Continued wage growth could stall rate relief for borrowers

Starting salaries in the UK grew at their sharpest rate since mid-2022 last month, adding complexity to the Bank of England’s decision-making on interest rates.
According to new data from job search platform Adzuna, the average advertised salary reached £42,278 in April, marking an annual increase of nearly 9%. Compared with March, advertised pay rose by 0.75%. This marks the fastest year-on-year wage growth since June 2022.
Northern Ireland led the regional salary increases with a 12.4% annual rise, followed by Scotland, where average advertised wages were up by more than 11%. London also saw a notable jump, with a year-on-year increase of 8.4%, bringing the average listed salary in the capital to £48,635.

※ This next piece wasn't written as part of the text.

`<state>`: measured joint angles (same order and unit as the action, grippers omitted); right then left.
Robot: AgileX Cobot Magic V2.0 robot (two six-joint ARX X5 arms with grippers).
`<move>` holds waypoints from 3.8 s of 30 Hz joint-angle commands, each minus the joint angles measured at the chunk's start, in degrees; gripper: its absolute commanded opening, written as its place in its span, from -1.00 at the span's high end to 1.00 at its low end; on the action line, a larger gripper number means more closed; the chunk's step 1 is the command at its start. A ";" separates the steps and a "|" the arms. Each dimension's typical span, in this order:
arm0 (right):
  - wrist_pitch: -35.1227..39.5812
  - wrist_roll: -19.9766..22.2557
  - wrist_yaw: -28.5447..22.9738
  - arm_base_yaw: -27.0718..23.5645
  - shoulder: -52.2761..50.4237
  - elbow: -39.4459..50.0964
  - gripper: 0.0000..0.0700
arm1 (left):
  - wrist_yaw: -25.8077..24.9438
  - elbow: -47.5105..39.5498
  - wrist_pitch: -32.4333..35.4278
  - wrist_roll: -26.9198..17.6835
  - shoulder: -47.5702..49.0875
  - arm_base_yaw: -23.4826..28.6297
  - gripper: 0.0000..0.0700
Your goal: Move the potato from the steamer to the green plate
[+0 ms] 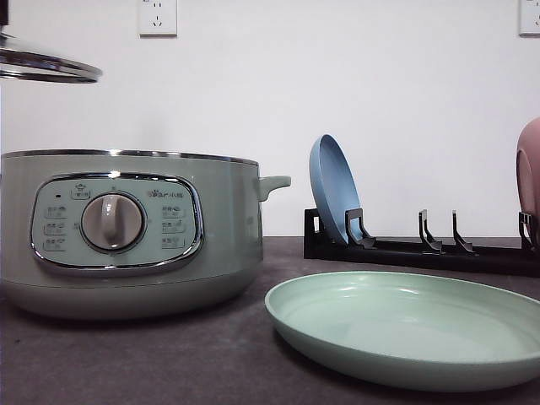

The figures come amid ongoing scrutiny from the Bank of England, which has aimed to slow wage growth as part of efforts to bring inflation under control. However, the continued rise in pay may signal that wage pressures remain embedded in the labour market, potentially influencing the central bank’s future rate decisions.
Starting salaries rose at their quickest pace in nearly three years last month, underscoring the Bank of England’s tricky path towards further interest rate cutshttps://t.co/jrKwLyepo6 pic.twitter.com/wIjxPVbeuN
— Times Business (@TimesBusiness) May 27, 2025
At its meeting earlier this month, the bank’s Monetary Policy Committee narrowly voted 5-4 to cut interest rates by 0.25 percentage points to 4.25%. While some members supported the reduction, others cited strong wage growth as a reason to delay. Chief economist Huw Pill, who voted against the cut, later suggested that rate reductions may have been premature.
Fresh economic indicators may also prompt a more measured approach to rate adjustments in the coming months. Inflation rose to 3.5% in April, according to the Office for National Statistics, up from 2.6% in March. Meanwhile, retail sales climbed 1.2% month-on-month.
Adzuna reported that job openings totalled 862,876 in April, up just over 1% compared with the same period last year but down nearly 1% from March.
“After signs of recovery in March, April brought a reminder that this remains a delicate job market. Vacancies dipped and salary growth, while still strong on an annual basis, is starting to show signs of slowing,” said Andrew Hunter, Adzuna’s co-founder.
The healthcare sector posted its highest level of job openings since January 2024, a potential indicator of upcoming workforce shortages, especially after the government’s decision to phase out overseas recruitment of care workers. In contrast, the construction and trade sectors experienced the steepest decline, with job ads down 15.2%.
Demand remained strong in several areas, including hospitality and catering, logistics and warehousing, education, and retail.
Adzuna’s findings align with recent ONS labour market estimates. The agency said UK job vacancies declined to 761,000 in the three months to April, well below the post-pandemic peak of 1.3 million. Average wage growth across all employees also eased, falling to 5.6% in Q1 2025 from 5.9% in the prior quarter.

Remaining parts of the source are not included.